PS: one thing "systemd-analyze security" doesn't cover AT ALL is service denial 
attacks.

For example, one day I mounted a backup drive (full of snapshots) on
/mnt instead of /media, and the overnight mlocate updatedb cron job
tried to scan it, flushing all the real disk's blocks from the page
cache (thereby measurably reducing performance for everything else on
the system).

See also:

0)  The systemd reference is systemd.resource-control(5), but
    it's a reference rather than a howto/guide/example.

1)  # These are equivalent to "nice ionice -c3 chrt --idle 0".  I think. --twb, 
Jun 2016
    [Service]
    Nice=10
    IOSchedulingClass=idle
    CPUSchedulingPolicy=idle

    I habitually add these to anything that I think of as an "overnight 
background job".
    Pretty much anything fired by cron or a .timer.
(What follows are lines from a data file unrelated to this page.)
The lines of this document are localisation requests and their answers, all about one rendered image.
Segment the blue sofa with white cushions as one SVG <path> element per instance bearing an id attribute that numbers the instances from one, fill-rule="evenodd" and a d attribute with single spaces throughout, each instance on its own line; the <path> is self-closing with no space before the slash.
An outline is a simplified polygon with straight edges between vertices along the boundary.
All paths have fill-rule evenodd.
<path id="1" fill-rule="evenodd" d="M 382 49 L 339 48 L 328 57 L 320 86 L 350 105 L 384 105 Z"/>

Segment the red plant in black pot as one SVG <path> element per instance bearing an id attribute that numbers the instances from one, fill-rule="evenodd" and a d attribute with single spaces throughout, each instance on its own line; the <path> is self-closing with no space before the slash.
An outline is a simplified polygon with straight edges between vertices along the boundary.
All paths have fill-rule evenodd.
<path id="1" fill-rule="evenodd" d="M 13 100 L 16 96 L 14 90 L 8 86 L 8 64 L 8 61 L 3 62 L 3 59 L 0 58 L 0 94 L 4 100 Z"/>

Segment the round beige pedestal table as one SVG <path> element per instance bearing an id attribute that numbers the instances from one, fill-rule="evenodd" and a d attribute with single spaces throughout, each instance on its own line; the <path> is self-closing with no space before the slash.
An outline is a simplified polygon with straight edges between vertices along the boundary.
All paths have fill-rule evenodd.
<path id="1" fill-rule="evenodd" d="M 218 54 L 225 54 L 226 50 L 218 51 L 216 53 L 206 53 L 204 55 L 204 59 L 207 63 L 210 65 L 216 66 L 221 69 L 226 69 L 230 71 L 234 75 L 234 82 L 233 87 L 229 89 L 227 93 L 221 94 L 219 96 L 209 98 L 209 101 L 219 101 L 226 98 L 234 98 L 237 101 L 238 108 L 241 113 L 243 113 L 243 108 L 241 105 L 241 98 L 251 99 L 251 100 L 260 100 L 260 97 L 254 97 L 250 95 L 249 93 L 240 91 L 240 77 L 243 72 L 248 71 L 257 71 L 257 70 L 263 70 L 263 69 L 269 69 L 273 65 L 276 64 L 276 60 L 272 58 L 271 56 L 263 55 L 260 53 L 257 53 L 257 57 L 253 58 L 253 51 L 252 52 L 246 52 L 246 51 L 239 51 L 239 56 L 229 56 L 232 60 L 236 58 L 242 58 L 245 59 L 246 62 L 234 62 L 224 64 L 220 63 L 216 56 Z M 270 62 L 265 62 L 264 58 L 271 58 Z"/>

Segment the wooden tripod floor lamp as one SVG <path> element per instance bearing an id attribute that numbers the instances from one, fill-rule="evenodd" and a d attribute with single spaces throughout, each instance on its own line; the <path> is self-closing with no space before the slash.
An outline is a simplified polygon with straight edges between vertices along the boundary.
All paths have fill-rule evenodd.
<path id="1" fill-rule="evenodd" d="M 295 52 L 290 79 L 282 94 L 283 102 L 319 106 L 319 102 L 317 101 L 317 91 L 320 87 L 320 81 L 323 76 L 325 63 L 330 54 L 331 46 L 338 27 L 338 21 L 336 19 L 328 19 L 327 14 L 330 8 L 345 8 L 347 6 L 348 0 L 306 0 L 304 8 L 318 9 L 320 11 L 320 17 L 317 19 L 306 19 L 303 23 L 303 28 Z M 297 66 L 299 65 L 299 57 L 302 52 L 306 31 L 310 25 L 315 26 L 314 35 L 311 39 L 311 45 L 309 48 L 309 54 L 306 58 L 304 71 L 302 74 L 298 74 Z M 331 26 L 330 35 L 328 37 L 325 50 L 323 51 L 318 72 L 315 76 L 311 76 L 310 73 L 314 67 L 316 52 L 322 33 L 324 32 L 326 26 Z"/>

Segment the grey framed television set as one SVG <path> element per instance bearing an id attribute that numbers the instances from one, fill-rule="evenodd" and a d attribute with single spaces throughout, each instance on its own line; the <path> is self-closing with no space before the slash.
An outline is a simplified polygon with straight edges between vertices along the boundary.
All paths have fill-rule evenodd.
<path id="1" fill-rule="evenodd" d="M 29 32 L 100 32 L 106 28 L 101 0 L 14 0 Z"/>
2)  mlocate uses "nocache" (an LD_PRELOAD hack that adds FADV_DONTNEED to I/O 
syscalls).
    The nocache homepage (https://github.com/Feh/nocache) suggests on "modern" 
systems with cgroup v1 support, to set a per-unit memory limit instead.
    I *think* under modern systemd, with cgroups v2, you actually do something 
like

        MemoryHigh=128M

    Which doesn't set a memory *limit*, but it helps the page cache
    replacement algorithm decide which pages should be evicted first.

    These articles explain that nocache (or equivalent) is needed as
    workaround because Linux's current heuristics are old and crufty:

        https://linux-mm.org/AdvancedPageReplacement
        https://linux-mm.org/PageReplacementDesign

    UNFORTUNATELY, I do not yet have enough experience to know what is
    a "reasonable" MemoryHigh= number to set for a given unit.

    systemd has memory accounting, but unlike CPU or network
    accounting, when the unit ends, it will not report the "peak"
    memory usage.

    Instead, you have to poll systemd-cgls (or possibly systemctl
    show) while the unit is running, to see the point-in-time value.

    You can also shove /usr/bin/time in front of the command to see
    *a* peak memory value, but (I think?) that doesn't include the
    page cache (cache of HDD blocks in RAM).